Tutti i casi partivano dalla raccolta dati ottenuti dal progetto WikiExpo, nato dell’ambito di Food Innovation Program, che ha mappato in questi mesi tutti gli eventi dell’Esposizione Universale di Milano. Una piattaforma crowd-sourced che ha creato un “sapere” nuovo, raccogliendo e condividendo ricerche, progetti innovativi e contenuti interessanti, censiti a partire da giugno e catalogati per tematiche a disposizione del pubblico.

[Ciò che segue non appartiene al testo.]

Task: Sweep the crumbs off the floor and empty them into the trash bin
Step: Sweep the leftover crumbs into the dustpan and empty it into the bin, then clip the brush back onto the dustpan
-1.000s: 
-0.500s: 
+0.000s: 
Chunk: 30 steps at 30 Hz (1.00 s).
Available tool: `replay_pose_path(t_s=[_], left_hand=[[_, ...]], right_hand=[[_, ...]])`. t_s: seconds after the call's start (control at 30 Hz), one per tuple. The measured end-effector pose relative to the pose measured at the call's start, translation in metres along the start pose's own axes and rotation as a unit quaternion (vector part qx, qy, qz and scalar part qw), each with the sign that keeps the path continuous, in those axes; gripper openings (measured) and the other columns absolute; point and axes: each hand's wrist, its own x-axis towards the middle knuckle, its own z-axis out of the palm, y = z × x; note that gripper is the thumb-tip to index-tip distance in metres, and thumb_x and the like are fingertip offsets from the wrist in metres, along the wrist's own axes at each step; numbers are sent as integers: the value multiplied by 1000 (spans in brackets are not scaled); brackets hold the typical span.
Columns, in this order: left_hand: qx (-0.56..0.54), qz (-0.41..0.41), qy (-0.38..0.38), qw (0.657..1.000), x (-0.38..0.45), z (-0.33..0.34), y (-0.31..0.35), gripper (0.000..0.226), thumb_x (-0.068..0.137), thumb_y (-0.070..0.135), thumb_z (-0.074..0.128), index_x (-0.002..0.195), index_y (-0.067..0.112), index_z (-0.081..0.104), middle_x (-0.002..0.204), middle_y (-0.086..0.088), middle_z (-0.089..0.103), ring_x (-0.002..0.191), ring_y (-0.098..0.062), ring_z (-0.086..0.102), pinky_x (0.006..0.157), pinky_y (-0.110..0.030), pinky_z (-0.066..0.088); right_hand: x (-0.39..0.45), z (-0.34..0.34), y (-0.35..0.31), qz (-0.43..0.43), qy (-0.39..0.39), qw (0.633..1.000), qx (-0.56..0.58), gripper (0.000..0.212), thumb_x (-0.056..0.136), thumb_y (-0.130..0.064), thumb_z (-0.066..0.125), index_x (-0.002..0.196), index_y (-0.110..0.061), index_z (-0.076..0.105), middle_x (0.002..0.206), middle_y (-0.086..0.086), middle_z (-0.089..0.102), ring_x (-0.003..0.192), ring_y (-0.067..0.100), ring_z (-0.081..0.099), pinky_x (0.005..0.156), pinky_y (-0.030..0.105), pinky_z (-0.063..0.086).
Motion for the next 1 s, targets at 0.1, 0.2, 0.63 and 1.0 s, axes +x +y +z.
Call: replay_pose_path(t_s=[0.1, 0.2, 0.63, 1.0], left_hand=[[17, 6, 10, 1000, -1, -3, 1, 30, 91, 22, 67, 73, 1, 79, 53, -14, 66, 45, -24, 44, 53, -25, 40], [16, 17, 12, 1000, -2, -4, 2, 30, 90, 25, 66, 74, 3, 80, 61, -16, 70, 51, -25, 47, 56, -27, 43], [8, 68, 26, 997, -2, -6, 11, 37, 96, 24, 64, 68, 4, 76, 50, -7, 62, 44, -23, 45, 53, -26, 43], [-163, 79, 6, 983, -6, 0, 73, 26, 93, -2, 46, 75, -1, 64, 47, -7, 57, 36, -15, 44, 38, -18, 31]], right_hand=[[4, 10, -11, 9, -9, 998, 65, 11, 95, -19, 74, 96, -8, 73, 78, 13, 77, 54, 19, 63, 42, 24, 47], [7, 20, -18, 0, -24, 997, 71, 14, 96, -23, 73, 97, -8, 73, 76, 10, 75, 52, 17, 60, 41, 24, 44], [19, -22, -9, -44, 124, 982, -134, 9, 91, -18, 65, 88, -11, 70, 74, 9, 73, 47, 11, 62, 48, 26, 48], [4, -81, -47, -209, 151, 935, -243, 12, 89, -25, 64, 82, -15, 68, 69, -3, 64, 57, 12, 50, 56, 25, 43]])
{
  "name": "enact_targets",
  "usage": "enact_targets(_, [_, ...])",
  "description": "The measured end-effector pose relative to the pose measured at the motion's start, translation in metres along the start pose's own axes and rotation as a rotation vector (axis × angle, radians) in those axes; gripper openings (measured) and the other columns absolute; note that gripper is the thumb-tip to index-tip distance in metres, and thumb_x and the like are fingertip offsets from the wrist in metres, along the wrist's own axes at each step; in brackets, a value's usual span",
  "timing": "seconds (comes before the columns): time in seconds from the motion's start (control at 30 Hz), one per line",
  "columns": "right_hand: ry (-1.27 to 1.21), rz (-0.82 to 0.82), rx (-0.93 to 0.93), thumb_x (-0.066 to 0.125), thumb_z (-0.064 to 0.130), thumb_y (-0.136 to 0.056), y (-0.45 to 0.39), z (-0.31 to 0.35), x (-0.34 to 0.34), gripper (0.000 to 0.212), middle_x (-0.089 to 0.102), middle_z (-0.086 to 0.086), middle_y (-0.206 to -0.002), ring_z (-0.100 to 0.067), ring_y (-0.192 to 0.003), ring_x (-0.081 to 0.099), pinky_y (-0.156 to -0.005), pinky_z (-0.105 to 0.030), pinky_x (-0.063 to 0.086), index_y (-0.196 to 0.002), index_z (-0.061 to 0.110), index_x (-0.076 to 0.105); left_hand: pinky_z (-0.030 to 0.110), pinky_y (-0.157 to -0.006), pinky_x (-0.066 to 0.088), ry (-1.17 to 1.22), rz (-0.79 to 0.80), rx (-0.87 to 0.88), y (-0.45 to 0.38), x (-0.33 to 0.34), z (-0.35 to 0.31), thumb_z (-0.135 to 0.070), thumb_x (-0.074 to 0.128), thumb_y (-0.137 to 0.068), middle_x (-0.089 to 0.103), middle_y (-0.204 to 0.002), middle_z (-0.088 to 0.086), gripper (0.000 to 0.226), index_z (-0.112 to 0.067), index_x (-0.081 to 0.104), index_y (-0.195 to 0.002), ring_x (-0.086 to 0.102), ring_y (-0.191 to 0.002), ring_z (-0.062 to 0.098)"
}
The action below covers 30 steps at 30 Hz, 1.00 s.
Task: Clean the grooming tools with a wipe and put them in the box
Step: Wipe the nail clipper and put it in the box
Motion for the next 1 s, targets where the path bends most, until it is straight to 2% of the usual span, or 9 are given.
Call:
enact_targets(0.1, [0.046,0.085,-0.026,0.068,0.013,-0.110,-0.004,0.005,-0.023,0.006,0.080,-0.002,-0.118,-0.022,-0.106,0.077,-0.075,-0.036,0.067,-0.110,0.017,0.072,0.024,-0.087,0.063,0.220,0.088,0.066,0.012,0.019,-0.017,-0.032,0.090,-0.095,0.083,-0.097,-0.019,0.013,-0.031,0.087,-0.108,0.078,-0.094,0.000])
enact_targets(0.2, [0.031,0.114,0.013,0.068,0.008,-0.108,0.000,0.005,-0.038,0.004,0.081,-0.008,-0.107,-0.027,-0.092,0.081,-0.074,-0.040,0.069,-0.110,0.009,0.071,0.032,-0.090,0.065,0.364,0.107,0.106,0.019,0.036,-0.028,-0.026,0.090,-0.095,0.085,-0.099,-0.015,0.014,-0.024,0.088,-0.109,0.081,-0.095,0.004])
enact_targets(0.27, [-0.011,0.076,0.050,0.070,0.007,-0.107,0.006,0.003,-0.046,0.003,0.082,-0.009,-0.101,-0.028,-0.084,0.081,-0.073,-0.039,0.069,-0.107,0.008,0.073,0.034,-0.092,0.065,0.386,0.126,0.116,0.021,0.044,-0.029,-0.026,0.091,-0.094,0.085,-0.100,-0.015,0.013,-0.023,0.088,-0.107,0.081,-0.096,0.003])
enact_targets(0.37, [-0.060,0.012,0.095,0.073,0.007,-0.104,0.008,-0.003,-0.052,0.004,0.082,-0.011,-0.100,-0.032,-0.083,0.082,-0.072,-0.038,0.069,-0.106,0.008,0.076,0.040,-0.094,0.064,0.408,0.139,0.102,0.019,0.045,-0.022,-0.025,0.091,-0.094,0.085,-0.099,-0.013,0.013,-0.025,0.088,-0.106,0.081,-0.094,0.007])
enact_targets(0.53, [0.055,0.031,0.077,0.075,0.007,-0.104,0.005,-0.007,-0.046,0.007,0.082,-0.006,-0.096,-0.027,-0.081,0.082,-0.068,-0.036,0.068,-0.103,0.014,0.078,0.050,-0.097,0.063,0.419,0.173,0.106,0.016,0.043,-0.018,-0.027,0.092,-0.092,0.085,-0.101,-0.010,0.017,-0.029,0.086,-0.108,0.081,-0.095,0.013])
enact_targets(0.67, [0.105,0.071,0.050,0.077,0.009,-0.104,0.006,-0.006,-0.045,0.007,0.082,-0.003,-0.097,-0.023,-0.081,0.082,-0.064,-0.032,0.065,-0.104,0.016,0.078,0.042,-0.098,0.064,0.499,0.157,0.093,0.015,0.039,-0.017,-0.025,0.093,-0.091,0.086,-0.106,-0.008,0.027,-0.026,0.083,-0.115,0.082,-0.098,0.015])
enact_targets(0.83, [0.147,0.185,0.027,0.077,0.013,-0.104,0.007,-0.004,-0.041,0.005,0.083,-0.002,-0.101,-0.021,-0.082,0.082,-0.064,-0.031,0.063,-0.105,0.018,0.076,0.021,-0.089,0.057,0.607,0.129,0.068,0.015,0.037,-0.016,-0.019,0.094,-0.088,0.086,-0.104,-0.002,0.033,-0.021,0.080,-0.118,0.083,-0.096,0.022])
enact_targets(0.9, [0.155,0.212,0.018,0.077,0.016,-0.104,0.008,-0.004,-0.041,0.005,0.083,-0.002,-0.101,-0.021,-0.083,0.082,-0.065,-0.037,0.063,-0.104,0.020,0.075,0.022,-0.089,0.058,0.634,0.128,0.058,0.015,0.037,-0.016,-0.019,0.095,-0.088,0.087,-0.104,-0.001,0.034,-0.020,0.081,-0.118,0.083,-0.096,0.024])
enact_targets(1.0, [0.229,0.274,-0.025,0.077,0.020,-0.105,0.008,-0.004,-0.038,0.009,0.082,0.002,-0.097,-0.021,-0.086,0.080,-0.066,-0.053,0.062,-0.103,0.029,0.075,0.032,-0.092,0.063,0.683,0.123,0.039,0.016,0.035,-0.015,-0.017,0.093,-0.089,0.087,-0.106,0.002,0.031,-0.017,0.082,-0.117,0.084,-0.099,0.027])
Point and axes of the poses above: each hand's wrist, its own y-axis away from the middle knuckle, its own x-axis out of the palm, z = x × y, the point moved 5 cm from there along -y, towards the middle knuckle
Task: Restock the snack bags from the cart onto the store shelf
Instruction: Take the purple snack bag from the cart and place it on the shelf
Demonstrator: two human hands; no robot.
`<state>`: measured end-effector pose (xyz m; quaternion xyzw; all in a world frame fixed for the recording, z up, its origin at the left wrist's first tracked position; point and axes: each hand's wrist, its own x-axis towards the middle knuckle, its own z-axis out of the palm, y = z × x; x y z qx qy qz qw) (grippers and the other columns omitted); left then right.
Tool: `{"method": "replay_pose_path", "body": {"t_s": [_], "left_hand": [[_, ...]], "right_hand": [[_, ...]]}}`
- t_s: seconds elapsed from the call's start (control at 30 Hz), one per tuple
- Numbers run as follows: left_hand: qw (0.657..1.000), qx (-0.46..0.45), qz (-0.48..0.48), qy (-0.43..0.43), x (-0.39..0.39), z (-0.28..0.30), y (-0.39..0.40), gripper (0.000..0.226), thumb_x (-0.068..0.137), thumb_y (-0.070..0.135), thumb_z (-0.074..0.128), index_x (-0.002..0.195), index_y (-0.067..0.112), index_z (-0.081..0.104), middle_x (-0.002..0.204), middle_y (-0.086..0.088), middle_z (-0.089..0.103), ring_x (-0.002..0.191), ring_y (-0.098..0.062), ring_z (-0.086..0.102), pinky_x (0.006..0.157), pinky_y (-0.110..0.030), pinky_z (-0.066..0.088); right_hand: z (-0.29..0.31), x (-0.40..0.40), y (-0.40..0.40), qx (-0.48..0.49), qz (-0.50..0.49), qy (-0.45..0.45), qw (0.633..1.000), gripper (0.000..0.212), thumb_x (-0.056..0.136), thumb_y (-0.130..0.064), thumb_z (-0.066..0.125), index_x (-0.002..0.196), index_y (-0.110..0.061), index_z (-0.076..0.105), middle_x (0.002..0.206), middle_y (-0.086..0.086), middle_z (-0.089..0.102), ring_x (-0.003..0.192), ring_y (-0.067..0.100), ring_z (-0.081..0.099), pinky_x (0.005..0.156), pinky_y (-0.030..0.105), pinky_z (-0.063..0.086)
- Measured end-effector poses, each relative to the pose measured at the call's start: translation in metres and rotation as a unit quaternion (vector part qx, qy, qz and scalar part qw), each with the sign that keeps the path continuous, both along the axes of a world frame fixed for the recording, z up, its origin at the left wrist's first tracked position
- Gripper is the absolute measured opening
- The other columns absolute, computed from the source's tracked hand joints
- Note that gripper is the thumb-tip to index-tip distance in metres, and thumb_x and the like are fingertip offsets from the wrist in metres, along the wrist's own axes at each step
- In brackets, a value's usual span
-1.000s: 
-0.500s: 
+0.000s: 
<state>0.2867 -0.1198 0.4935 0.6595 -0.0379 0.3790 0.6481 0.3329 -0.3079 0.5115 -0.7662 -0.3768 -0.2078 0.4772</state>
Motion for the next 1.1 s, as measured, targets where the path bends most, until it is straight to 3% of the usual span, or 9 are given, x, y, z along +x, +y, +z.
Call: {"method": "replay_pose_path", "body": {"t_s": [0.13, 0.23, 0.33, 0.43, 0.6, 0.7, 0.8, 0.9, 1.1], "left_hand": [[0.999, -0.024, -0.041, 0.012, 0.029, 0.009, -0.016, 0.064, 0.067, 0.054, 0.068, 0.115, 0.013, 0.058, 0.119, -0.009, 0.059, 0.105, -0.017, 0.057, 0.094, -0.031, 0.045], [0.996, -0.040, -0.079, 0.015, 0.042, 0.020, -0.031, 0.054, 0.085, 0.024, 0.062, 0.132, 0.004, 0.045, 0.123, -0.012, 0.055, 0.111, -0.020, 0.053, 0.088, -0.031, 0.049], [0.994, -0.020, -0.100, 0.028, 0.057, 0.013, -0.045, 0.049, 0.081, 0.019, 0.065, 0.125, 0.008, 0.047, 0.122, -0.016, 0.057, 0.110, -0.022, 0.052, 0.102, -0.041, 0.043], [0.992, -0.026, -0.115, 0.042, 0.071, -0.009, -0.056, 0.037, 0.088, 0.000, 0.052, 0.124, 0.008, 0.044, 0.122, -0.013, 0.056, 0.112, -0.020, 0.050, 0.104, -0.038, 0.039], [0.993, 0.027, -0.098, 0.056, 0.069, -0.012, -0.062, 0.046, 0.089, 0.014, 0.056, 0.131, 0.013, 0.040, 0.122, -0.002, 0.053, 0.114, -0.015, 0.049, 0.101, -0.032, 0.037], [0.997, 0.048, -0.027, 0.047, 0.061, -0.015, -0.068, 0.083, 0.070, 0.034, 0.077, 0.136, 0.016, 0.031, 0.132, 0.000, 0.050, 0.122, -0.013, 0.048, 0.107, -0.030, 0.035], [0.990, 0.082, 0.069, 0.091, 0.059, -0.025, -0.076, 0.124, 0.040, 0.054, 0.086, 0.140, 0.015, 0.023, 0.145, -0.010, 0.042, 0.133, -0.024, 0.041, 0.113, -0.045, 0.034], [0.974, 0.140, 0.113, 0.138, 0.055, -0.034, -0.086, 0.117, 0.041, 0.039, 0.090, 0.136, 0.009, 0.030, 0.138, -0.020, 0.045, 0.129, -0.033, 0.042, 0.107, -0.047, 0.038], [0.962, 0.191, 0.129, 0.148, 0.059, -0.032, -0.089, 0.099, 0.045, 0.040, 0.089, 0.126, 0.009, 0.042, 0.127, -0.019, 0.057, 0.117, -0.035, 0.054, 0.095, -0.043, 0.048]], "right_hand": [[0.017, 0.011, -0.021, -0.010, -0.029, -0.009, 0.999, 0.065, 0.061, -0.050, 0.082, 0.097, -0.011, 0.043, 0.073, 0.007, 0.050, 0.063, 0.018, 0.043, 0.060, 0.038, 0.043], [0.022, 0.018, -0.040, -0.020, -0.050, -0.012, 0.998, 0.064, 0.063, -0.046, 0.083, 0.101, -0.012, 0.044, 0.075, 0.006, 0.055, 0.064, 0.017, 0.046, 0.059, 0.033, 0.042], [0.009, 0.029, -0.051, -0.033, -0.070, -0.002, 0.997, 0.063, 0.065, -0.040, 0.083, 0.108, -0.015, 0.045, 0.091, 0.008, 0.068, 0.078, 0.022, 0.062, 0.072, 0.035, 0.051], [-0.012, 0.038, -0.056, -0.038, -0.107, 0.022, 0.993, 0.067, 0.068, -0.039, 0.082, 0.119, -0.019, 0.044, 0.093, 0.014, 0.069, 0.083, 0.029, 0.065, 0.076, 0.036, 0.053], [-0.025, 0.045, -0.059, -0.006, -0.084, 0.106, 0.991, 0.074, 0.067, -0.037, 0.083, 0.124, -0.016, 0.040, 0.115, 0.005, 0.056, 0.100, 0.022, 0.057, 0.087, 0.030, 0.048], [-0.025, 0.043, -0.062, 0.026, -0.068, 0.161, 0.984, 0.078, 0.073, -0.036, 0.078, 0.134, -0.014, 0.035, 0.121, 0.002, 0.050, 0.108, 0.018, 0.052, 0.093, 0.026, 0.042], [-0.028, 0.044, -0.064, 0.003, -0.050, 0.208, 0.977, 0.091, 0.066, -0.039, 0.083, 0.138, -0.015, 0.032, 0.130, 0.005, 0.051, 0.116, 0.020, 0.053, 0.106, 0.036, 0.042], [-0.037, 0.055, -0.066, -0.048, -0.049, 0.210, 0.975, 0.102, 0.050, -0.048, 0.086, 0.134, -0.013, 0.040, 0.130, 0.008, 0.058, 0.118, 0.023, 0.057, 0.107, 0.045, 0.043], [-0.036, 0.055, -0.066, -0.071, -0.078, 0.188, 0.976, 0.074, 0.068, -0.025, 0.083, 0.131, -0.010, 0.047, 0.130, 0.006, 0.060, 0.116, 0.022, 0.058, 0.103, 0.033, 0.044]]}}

Sono state presentate anche alcune startup che già in parte operano per la risoluzione dei vari casi tra cui The Algae Factory, italo-olandese, fondata da Stefania Abbona e Pierluigi Santoro, che ha progettato una speciale barretta di cioccolato fondente a base di spirulina, una micro alga ad alto contenuto proteico, vitamine, minerali, aminoacidi, omega 3 e 6, ad alto contenuto di fibre, in cui parte del ricavato, grazie alla partnership con Bite4bite va a sostenere le comunità in Togo e Magadagascar in cui si coltiva questo speciale tipo di alghe. DocFaber è invece una app creata dal bolognese Fabrizio Malipiero capace di progettare una dieta personalizzata focalizzata sulle esigenze di ogni persona, disponibile su livelli progressivi fino alla consulenza diretta con il dietologo e nutrizionista. Entonote invece, di Giulia Maffei e Giulia Tacchini, nasce a Milano circa un anno fa per la volontà delle fondatrici di approfondire e diffondere l’entomofagia, quindi il nutrirsi di insetti. Offrono consulenze specializzate sulle varietà disponibili, sul come cucinarli e organizzano workshop di approfondimento in cui familiarizzare con questa nuova e preziosa risorsa alimentare. Al momento in Italia, ma anche in Europa e in molti altri paesi occidentali, non esiste una legislazione apposita sul consumo di insetti e quindi la loro somministrazione non è permessa, ma se ne parla come una delle risorse alimentari del futuro e le fondatrici assicurano che grilli, locuste, camola del miele e della farina sono ottimi saltati in padella o ridotti a una cremina. Ancora Featapp, applicazione ideata da Chiara Cecchini, che integrandosi con le tecnologie conta-passi presenti in smartphone e wearables, deposita 1 gettone nel salvadanaio personale dell’utente ogni 500 passi effettuati. I gettoni hanno una durata di 7 giorni e permettono di accedere a cibo sano e genuino offerto ad un prezzo scontato da rivenditori attentamente selezionati.

Presente anche la ormai consolidata realtà di Last Minute Market, spin-off dell’Università di Bologna presente dalla fine degli anni ’90 che punta all’eliminazione degli sprechi e al recupero delle eccedenze in vari settori, dall’alimentazione, alla farmaceutica, all’abbigliamento.